Table 1 Synthetic characteristic for a selection of previously proposed foreground detection algorithms and GMM processors

The binary mask provided by the segmentation circuit is usually noisy with Fg objects that are often split into several parts. The second step of the segmentation procedure, the denoising phase, processes the binary mask of the Fg/Bg tags employing morphological operators with the target of removing the noise and generating solid and separated blocks for the moving objects.

The mathematical morphology [37, 38] is derived from set theory and provides powerful tools for geometrical image analysis, image and video compression, error correction, noise suppression and video segmentation.

Morphology operators can be employed to process binary, gray-scale and color images [3941]. The architectures that implement morphological operators can be divided into two large classes: systolic arrays [42, 43]; pipelined systems [44].

This paper proposes a hardware system that carries out the phases of identification and denoising. The hardware is composed of the identification block that implements the GMM algorithm and a morphological unit that implements opening and closing operations. Compared with the previously reported contributions, the proposed circuit is able to process HD (1,920 × 1,080 frame size) video streams in real time when implemented on FPGA circuits, while reducing the programmable logic occupation. Further, the proposed circuit is compatible with the OpenCV implementation of the GMM algorithm, a feature that improves both the accuracy of the system and makes the circuit useful for a wide base of OpenCV developers. The circuit is implemented on different FPGA devices varying the number of pipeline levels.

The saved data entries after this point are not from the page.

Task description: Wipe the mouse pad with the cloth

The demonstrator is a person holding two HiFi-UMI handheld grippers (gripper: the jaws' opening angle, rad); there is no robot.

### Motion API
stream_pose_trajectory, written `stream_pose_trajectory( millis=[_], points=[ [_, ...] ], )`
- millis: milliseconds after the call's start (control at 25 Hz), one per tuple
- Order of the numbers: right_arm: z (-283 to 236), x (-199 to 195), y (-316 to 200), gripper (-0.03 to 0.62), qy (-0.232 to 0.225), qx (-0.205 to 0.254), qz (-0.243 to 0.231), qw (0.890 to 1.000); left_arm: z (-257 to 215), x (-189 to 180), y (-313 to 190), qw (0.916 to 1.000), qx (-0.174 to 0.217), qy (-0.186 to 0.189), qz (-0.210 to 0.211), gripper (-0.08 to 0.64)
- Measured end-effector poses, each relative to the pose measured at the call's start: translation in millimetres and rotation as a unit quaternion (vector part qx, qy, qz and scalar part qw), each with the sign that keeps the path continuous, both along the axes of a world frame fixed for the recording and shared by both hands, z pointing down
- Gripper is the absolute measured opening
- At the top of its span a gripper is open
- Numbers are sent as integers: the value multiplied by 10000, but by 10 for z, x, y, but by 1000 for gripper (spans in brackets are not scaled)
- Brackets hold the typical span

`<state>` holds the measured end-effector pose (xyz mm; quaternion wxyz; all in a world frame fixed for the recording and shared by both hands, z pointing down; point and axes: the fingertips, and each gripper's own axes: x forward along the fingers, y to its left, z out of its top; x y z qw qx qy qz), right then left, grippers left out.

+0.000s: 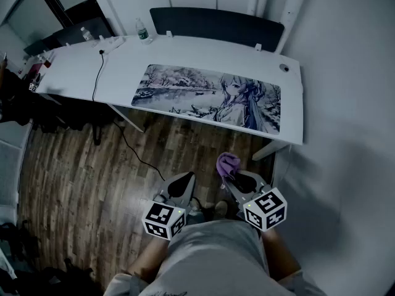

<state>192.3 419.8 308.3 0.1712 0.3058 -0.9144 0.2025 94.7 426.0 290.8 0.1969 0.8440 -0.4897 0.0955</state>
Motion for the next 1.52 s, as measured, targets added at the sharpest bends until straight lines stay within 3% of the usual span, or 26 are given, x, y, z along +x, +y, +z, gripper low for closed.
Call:
stream_pose_trajectory(
  millis=[360,600,1160,1520],
  points=[
    [4,-114,-18,89,17,12,-62,10000,4,-72,-27,10000,6,14,50,14],
    [-33,-238,-45,94,-303,-142,39,9994,18,-197,-45,10000,17,39,74,14],
    [-58,-773,-92,94,-119,-63,295,9995,6,-822,-89,9996,114,205,159,14],
    [0,-840,-323,94,-51,-18,512,9987,79,-923,-322,9991,110,260,330,14]
  ],
)
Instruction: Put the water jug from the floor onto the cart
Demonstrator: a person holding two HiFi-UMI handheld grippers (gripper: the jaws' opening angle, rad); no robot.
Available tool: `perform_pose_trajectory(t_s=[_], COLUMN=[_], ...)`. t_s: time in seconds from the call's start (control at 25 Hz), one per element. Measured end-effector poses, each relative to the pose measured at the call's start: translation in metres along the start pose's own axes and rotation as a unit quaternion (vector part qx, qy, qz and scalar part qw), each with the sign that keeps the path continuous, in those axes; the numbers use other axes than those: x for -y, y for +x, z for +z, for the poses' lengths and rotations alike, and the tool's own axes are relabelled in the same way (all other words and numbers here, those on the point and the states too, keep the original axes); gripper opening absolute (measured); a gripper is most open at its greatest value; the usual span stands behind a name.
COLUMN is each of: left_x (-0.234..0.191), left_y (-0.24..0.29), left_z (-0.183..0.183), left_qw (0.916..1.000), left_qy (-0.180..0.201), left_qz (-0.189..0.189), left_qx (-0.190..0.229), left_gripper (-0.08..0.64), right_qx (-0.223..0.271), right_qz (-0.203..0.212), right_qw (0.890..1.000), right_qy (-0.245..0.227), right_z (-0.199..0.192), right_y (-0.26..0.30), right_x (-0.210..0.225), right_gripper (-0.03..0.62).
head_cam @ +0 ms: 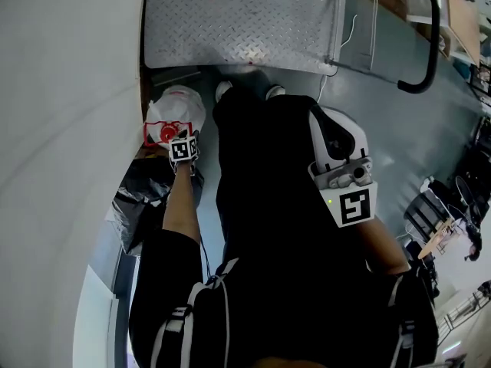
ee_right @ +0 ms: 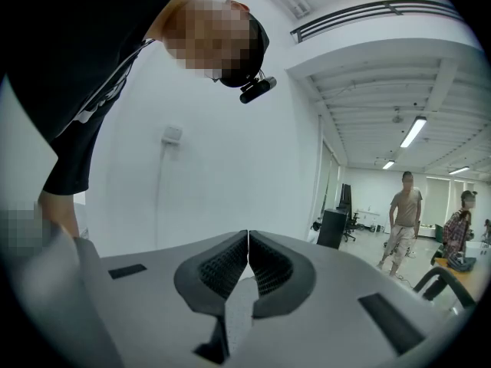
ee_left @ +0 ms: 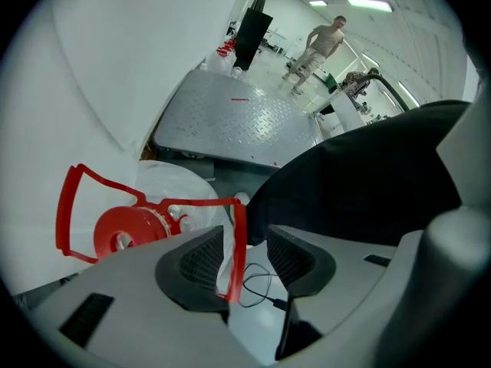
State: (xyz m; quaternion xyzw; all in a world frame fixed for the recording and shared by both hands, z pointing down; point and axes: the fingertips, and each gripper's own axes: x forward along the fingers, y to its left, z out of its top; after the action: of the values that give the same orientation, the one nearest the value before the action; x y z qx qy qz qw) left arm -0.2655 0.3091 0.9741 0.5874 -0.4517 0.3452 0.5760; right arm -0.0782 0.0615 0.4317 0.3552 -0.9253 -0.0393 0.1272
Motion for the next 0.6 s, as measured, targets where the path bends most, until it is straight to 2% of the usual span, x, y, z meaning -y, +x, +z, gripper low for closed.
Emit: perform_pose_trajectory(t_s=[0.12,0.2,0.28,0.36,0.6], left_x=[-0.004,-0.007,-0.012,-0.013,-0.013], left_y=[0.028,0.036,0.035,0.029,0.01], left_z=[-0.006,-0.008,-0.004,-0.004,-0.005], left_qw=[0.9997,0.9992,0.999,0.9987,0.9963], left_qy=[-0.002,-0.018,-0.027,-0.024,-0.001], left_qz=[-0.01,-0.01,0.012,0.028,0.042], left_qx=[-0.022,-0.034,-0.034,-0.035,-0.075], left_gripper=[0.178,0.167,0.057,0.054,0.055], right_qx=[-0.017,-0.029,-0.036,-0.038,-0.035], right_qz=[-0.001,-0.003,-0.007,-0.008,0.007], right_qw=[1.0,1.0,0.999,0.999,0.999], right_qy=[-0.001,0.003,0.009,0.013,0.024], right_z=[-0.024,-0.034,-0.036,-0.032,-0.016], right_y=[0.001,-0.001,-0.004,-0.006,-0.002], right_x=[0.0,0.002,0.005,0.005,0.004], right_gripper=[0.02,0.018,0.019,0.018,0.02])
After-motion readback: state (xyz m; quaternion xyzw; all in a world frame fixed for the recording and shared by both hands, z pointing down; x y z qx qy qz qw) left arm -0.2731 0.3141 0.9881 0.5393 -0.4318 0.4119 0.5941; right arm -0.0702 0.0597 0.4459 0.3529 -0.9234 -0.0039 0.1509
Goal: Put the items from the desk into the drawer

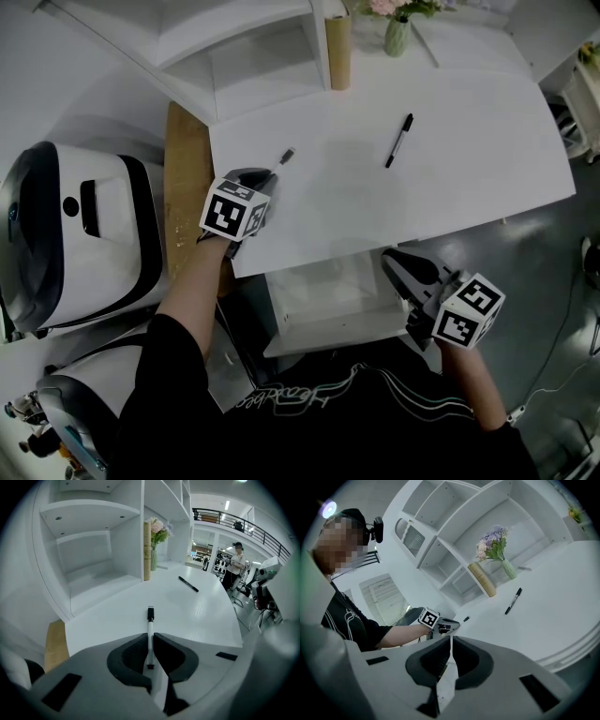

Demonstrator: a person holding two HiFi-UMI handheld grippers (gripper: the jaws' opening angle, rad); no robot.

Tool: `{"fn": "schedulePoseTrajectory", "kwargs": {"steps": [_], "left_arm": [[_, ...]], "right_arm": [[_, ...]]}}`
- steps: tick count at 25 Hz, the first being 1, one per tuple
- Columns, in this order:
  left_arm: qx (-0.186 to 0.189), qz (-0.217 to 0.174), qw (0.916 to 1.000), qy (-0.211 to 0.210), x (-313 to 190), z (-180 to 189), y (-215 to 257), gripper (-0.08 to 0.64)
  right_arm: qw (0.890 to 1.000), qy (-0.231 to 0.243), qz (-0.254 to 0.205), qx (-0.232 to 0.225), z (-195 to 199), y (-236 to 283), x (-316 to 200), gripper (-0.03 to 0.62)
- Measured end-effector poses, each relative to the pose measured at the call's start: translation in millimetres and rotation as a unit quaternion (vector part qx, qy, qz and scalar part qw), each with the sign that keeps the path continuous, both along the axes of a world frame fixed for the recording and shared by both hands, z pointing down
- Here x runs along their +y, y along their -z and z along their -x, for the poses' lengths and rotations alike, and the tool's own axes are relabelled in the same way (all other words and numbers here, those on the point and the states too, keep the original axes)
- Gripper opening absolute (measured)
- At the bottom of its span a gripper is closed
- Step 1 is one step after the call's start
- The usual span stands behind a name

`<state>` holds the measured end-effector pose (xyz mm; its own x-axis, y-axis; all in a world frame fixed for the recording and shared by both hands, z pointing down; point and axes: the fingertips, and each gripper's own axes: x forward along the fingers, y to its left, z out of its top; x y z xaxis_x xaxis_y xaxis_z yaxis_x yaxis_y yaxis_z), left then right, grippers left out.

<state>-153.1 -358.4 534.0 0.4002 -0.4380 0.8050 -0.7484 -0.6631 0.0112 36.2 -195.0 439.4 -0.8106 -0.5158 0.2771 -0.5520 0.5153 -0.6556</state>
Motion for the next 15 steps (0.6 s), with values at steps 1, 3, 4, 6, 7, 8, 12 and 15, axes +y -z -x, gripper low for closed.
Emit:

In every case, the programmable logic occupation, the speed and the dynamic power dissipation of the implementation are reported. As example, when implemented on xc5vlx50 Virtex5 FPGA, the proposed circuit works at 50.5 MHz. Programmable logic occupation and power dissipation are 4.09% of the FPGA and 0.46 mW/MHz. Implemented on StratixII, the circuit can process HD videos at 21 fps using 5,038 Logic Elements, 7,957 flip flop and exhibiting a dynamic power dissipation of 4.03 mW/MHz.

The paper is organized as follows. In Sects. 2 and 3 the GMM algorithm and the Morphological operation are described. The proposed hardware implementation and its performance are detailed in Sects. 4 and 15.

2 Gaussian mixture model

The GMM algorithm [20] is a probabilistic algorithm particularly suited to identify moving objects in multimodal backgrounds in which shadows and objects showing repetitive motion (e.g. rippling waves or wishing leaves) are present. The statistic of each pixel is modeled with a mixture of K Gaussian distributions. Each Gaussian has a different mean variance and a different weight. The sum of the K Gaussian distribution represents the probability distribution of the intensity of a given pixel. In this way, a pixel exhibiting a fixed intensity will be represented with a Gaussian with weight equal to one centered at the pixel intensity and with very small variance, while the remaining K− 1 Gaussian distribution will have weight equal zero. A pixel whose intensity oscillates between two values is perfectly modelled with two Gaussians, centered on the two values and whose weight is 0.5. The number of Gaussian distributions is fixed and equal for each pixel of the frame.

The proposed implementation employs three Gaussian distributions to process grayscale 8 bit per pixel HD images.

2.1 Statistical model

Each Gaussian is represented by its weight (w), by the mean (μ) and by the variance (\(\sigma^{2}\)). These parameters differ for each Gaussian of each pixel and change for each frame of the video sequence. Their values must be updated to adapt the background model to the changes of the scene.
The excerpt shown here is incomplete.